**Task:** Only the pictures are to be left out; return the rest of the data exactly as it stands.

━━━ Data extract

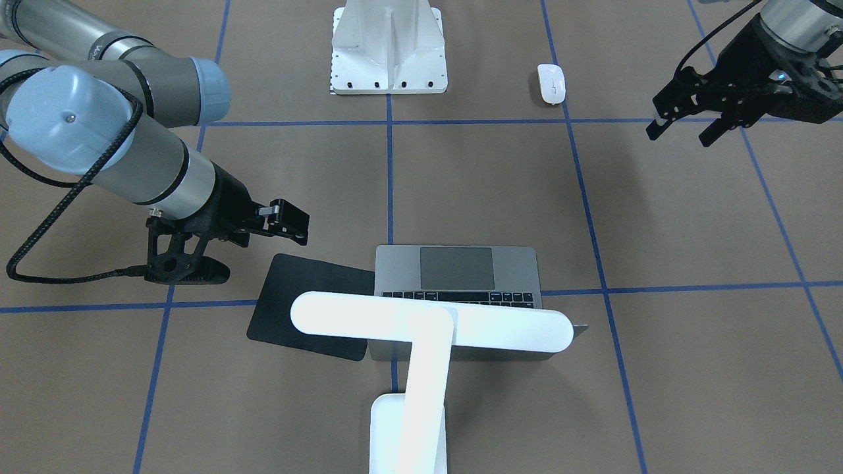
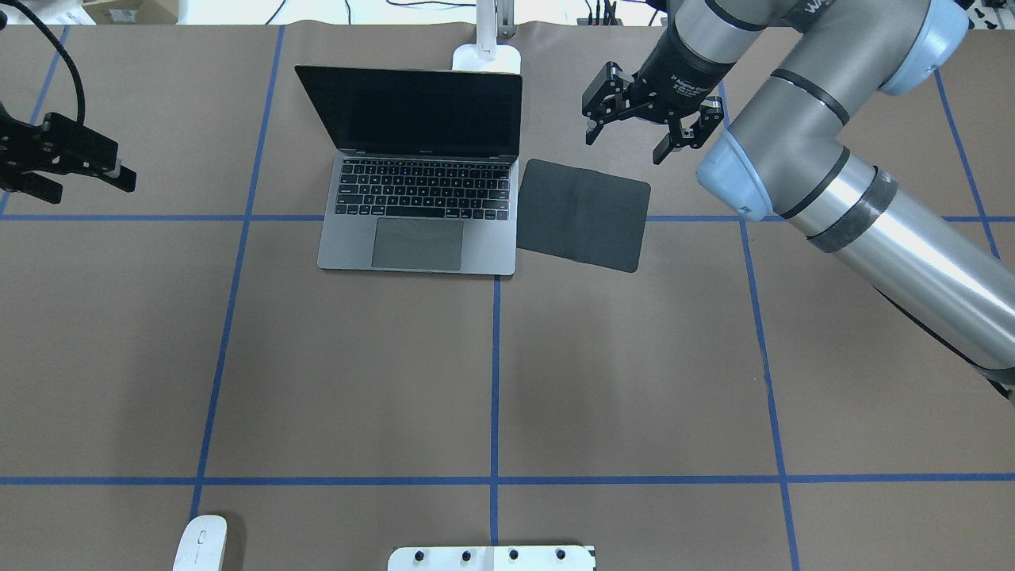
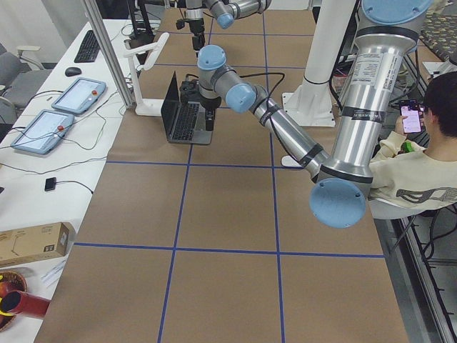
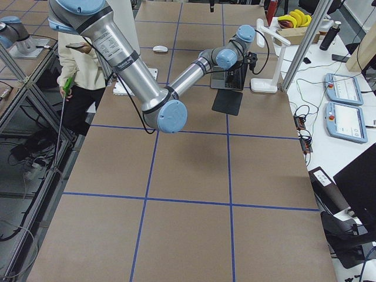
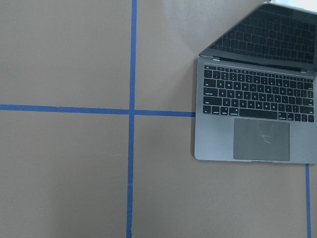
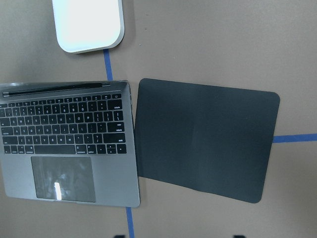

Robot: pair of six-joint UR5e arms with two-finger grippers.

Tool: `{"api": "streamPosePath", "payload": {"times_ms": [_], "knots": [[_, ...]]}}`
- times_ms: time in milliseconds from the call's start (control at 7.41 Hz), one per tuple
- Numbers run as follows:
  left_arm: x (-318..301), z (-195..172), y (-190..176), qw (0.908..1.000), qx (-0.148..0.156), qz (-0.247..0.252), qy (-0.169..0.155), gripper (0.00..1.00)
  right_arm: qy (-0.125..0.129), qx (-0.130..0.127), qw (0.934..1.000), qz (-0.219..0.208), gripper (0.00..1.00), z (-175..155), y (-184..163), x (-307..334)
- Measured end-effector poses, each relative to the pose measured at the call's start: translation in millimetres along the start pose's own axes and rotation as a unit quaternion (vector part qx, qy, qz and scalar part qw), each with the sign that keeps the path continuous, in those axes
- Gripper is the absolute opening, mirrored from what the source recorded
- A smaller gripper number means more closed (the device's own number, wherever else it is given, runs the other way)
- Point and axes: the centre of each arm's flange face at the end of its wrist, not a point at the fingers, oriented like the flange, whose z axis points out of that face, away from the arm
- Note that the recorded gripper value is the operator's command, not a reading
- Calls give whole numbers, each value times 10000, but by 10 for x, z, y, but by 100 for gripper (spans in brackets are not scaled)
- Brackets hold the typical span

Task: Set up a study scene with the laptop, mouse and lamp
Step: 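Release the mouse pad and withdraw the right gripper while the left arm lowers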

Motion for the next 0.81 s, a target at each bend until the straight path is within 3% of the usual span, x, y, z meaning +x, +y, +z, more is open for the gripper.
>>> {"api": "streamPosePath", "payload": {"times_ms": [540,809], "knots": [[-212,210,193,9953,-85,-888,-368,100,399,-43,9988,287,100,112,149,1413],[-114,680,515,9923,-294,-966,-711,100,863,38,9960,-213,100,35,270,2545]]}}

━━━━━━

**Your solution:**
Robot: pair of six-joint UR5e arms with two-finger grippers.

Tool: `{"api": "streamPosePath", "payload": {"times_ms": [_], "knots": [[_, ...]]}}`
- times_ms: time in milliseconds from the call's start (control at 7.41 Hz), one per tuple
- Numbers run as follows:
  left_arm: x (-318..301), z (-195..172), y (-190..176), qw (0.908..1.000), qx (-0.148..0.156), qz (-0.247..0.252), qy (-0.169..0.155), gripper (0.00..1.00)
  right_arm: qy (-0.125..0.129), qx (-0.130..0.127), qw (0.934..1.000), qz (-0.219..0.208), gripper (0.00..1.00), z (-175..155), y (-184..163), x (-307..334)
- Measured end-effector poses, each relative to the pose measured at the call's start: translation in millimetres along the start pose's own axes and rotation as a unit quaternion (vector part qx, qy, qz and scalar part qw), each with the sign that keeps the path continuous, in those axes
- Gripper is the absolute opening, mirrored from what the source recorded
- A smaller gripper number means more closed (the device's own number, wherever else it is given, runs the other way)
- Point and axes: the centre of each arm's flange face at the end of its wrist, not a point at the fingers, oriented like the flange, whose z axis points out of that face, away from the arm
- Note that the recorded gripper value is the operator's command, not a reading
- Calls give whole numbers, each value times 10000, but by 10 for x, z, y, but by 100 for gripper (spans in brackets are not scaled)
- Brackets hold the typical span

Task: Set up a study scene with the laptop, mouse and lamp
Step: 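Release the mouse pad and withdraw the right gripper while the left arm lowers
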
Motion for the next 0.81 s, a target at each bend until the straight path is within 3% of the usual span, x, y, z meaning +x, +y, +z, more is open for the gripper.
>>> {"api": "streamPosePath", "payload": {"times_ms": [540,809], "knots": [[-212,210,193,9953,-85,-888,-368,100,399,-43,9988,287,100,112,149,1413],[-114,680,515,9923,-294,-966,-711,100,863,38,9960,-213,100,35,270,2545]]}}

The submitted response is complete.